Modellregion Kreis Wesel wäre grob fahrlässig

DIE LINKE. Fraktion im Kreistag Wesel

Während gerade einmal ein knappes Viertel der bundesdeutschen Bevölkerung die aktuell geltenden Anti-Corona-Maßnahmen für übertrieben hält, soll nach dem Willen von Landrat Ingo Brohl, das öffentliche Leben in allen 13 Kommunen im Kreis Wesel durch weitreichende Lockerungen wieder hochfahren. Die Linksfraktion im Kreistag Wesel hält diesen Vorstoß des CDU-Kreisverwaltungschefs zum jetzigen Zeitpunkt für grob fahrlässig.

„Denn die Gefahr von schwerwiegenden Covid-19-Langzeitfolgen und einer drohenden Überlastung der Krankenhäuser war nie größer als in der anlaufenden dritten Welle durch die tödlichere und infektiösere Virusvariante B.1.1.7.“, erklärt der Vorsitzende der Linksfraktion, Sascha H. Wagner zum angedachten Vorgehen der Kreisverwaltung. Modellrechnungen zufolge würden Lockerungen ähnlich dem Lockdown-light bereits Mitte April zu Inzidenzen von über 300 führen. Aufgrund des sinkenden Alters der Infizierten verlängern sich die Liegedauern auf den Kranken- und Intensivstationen. Gleichzeitig bewerten nur noch 30 Prozent der Bevölkerung die Arbeit der Regierung in der Pandemie als positiv. Der Frust über das politische Versagen seit dem Frühsommer 2020 im Gleichschritt mit jüngsten Korruptionsskandalen ist groß. Große Unternehmen wurden über Nacht mit zweistelligen Milliardenbeträgen gerettet, während Gastronom*innen, Kulturschaffende und Einzelhändler*innen heute mit einem Bein über dem Abgrund schweben.

„Auch wir wünschen uns, dass allen Bürger*innen mehr Perspektive in dieser mehr als schwierigen Zeit aufgezeigt werden könnte. Ohne einen harten Lockdown im Vorfeld oder Ausgangssperren sind diese Perspektiven mit dem derzeitigen Infektionsgeschehen auf der einen und dem Fortschritt der Impfaktion auf der anderen Seite jedoch nicht zu bewerkstelligen. Modellregionen nach dem Gusto der NRW-Landesregierung sind gefährlicher Aktionismus zur kurzfristigen Linderung des Frusts und Vertrauensverlusts der Bürger*innen gegenüber der Politik!“, so Wagner weiter.

Als Vorbild für die Öffnungen wird das Testregime im Landkreis Tübingen herangezogen. „Während Tübingen die Beschaffung der Tests selbstständig organisiert hat, sind wir im Kreis Wesel noch nicht einmal dazu in der Lage, Schulen, Kitas und Pflegeheime ausreichend durch zu Tests zu schützen“, ergänzt Wagner. Die 7-Tages-Inzidenz in Tübingen lag am 18. März bei 52,9. Am 25. März bereits bei 71,3. Trotz der Teststrategie entspricht dies einer Steigerung innerhalb von einer Woche von 34,78 Prozent. Die Tests sind keine Garantie für die notwendige Eindämmung des Infektionsgeschehens. Im Kreis Wesel liegt die Inzidenz aktuell bei 109,8. Auch eine Impfquote wie im Saarland von 12 Prozent, bewerkstelligt durch Sonderkontingente aufgrund der Eintragung der südafrikanischen Variante B.1.351 aus dem Elsass, kann nicht der Maßstab für Öffnungen im Kreis Wesel sein.

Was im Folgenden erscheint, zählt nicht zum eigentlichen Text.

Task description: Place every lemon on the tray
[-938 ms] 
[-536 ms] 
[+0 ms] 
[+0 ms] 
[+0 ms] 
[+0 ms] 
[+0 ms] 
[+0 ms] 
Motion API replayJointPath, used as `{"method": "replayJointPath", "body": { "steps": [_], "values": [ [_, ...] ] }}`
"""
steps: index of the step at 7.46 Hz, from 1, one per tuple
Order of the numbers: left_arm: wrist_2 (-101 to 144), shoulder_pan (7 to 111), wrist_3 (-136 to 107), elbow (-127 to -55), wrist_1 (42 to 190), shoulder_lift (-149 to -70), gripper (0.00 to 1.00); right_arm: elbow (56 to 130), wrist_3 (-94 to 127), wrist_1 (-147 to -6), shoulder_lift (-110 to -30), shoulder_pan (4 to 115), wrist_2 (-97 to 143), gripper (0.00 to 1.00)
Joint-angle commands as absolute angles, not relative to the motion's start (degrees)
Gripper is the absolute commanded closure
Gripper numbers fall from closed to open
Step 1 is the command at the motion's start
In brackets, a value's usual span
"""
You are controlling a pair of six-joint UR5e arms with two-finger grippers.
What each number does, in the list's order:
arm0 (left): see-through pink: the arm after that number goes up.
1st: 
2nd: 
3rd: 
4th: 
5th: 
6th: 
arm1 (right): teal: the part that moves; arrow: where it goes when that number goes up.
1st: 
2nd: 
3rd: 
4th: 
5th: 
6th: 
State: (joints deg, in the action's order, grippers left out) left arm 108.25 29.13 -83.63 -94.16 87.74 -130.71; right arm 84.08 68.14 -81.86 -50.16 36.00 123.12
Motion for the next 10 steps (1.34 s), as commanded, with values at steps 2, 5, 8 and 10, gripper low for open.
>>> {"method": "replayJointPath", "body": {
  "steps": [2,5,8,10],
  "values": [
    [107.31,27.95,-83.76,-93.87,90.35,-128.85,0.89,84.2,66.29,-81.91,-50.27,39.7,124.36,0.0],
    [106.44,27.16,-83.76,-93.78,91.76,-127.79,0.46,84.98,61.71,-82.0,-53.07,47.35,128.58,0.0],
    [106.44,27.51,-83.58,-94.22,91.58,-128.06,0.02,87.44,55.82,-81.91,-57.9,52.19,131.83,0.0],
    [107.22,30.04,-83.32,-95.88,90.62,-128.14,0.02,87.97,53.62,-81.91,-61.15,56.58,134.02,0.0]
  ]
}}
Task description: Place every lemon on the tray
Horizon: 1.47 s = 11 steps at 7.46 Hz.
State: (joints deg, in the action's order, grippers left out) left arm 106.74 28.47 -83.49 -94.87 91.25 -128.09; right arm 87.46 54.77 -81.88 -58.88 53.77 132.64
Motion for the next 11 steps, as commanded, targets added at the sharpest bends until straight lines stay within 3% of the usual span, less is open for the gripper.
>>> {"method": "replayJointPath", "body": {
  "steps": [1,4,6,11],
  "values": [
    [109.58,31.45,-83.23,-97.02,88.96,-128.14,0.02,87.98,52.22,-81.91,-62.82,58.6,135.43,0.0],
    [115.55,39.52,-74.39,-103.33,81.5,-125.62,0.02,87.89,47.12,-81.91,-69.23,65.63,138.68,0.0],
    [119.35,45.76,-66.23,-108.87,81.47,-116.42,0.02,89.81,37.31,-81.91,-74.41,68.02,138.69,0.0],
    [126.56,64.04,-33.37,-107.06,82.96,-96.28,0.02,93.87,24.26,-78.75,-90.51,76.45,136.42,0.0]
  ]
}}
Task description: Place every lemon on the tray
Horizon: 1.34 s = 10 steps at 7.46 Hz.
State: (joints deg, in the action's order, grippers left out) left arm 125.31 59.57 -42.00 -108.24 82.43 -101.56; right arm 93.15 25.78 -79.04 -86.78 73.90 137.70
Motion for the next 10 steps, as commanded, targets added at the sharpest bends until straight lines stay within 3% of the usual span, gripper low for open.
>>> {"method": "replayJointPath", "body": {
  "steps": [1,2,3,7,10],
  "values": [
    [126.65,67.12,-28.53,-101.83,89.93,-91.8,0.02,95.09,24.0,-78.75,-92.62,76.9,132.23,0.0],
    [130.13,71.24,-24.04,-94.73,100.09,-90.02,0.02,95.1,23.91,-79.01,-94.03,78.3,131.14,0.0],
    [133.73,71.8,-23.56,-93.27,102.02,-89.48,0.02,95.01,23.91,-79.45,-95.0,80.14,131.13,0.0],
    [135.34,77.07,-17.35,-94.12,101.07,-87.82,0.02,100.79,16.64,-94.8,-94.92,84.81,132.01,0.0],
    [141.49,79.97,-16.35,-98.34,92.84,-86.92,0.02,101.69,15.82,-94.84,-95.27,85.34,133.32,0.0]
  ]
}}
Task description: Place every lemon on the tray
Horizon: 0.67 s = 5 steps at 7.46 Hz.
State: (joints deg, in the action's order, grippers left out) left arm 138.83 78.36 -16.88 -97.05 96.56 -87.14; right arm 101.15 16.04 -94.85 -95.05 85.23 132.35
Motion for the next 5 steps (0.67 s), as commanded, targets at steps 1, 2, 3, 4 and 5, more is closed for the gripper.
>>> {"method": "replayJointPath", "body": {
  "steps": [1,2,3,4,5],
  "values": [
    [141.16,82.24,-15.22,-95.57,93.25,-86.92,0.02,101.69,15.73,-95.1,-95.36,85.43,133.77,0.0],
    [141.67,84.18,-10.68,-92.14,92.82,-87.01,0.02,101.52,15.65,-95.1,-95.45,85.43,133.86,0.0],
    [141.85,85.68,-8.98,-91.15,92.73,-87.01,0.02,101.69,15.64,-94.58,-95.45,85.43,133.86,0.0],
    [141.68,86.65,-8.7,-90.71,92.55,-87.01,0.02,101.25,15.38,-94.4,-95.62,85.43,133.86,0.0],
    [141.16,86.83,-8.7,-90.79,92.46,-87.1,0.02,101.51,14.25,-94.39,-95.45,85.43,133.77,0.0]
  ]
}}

„Die zweite Welle der Pandemie wird im Gegensatz zu dem, was gerade auf uns zurollt, ein leises Plätschern gewesen sein. Die dritte Welle und ihre Ausmaße sind maßgeblich durch die Politik verschuldet. Bund, Land und Kreis haben es in den letzten zwölf Monaten nicht geschafft, die Weichen für weitreichende Lockerungen zu stellen. In dieser Situation trotzdem die Fahne in den Wind zu halten und auf kurzfristige Linderung der Frustsymptome zu setzen, ist grob fahrlässig“, so Wagner abschließend.

Die Linksfraktion im Kreistag Wesel spricht sich gegen die angedachte Bewerbung des Kreises Wesel zur Modellregion aus.